Uitspraak
GERECHTSHOF ’s-HERTOGENBOSCH
9.Het verloop van de procedure
- het tussenarrest van 29 oktober 2019;
- de akte tot uitlating van [geïntimeerde] met productie;
- de antwoordakte van [appellant] met drie producties.
Gerechtshof 's-Hertogenbosch
In deze zaak gaat het om een hoger beroep dat is ingesteld door een appellant tegen Kozijnen B.V. over de redelijkheid van annuleringskosten die zijn opgenomen in de algemene voorwaarden van de aannemer. De zaak is een vervolg op een eerder tussenarrest van 29 oktober 2019. De appellant had een overeenkomst gesloten met de geïntimeerde voor het plaatsen van twee dakkapellen, maar annuleerde deze opdracht. De aannemer vorderde annuleringskosten, die de appellant betwistte.

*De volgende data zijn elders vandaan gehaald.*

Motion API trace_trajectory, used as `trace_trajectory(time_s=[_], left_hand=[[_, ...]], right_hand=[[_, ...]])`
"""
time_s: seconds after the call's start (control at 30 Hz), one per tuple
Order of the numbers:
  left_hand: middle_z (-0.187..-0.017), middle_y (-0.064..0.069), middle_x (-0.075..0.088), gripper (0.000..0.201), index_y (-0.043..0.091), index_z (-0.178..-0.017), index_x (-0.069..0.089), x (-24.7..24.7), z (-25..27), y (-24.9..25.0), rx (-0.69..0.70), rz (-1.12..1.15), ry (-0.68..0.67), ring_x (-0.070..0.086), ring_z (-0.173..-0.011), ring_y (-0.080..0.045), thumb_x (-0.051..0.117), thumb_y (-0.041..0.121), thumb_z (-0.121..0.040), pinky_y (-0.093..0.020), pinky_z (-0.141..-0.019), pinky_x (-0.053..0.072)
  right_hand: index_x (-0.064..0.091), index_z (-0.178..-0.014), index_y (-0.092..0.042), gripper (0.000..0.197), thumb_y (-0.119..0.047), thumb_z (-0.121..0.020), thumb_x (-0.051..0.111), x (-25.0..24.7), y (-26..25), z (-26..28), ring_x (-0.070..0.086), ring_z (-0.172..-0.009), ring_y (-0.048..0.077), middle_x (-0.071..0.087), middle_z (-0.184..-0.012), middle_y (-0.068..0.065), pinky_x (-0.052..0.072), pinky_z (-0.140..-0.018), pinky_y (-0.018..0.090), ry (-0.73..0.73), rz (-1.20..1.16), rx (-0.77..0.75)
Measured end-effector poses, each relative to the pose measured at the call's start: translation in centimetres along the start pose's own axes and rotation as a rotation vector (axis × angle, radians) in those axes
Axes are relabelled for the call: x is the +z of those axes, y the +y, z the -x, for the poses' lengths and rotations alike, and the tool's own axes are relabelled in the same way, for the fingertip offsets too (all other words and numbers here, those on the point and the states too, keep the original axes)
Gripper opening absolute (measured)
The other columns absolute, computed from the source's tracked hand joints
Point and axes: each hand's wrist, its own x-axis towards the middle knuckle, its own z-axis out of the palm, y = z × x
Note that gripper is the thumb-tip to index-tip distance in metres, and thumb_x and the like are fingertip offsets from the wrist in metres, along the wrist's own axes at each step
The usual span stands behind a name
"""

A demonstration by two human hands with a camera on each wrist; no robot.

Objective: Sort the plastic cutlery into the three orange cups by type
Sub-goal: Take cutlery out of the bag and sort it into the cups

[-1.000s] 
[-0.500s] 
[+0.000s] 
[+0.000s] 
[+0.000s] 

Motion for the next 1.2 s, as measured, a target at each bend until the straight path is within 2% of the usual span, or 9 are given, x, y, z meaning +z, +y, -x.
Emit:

Het hof oordeelt dat het beding in de algemene voorwaarden van de aannemer niet onredelijk bezwarend is volgens artikel 6:237 BW, omdat de gevorderde annuleringsvergoeding een redelijke vergoeding is voor de gederfde winst en geleden verlies door de aannemer. Het hof concludeert dat de appellant zonder het beding niet in een betere positie zou zijn geweest, en dat het annuleringsbeding niet als oneerlijk kan worden aangemerkt volgens de Richtlijn 93/13/EEG. De vordering van de aannemer tot betaling van de annuleringsvergoeding wordt toegewezen, met uitzondering van de buitengerechtelijke incassokosten, die worden afgewezen omdat de appellant niet aan de vereisten voor vergoeding heeft voldaan. Het hof bekrachtigt het vonnis van de kantonrechter voor het overige en veroordeelt de appellant in de proceskosten van het hoger beroep.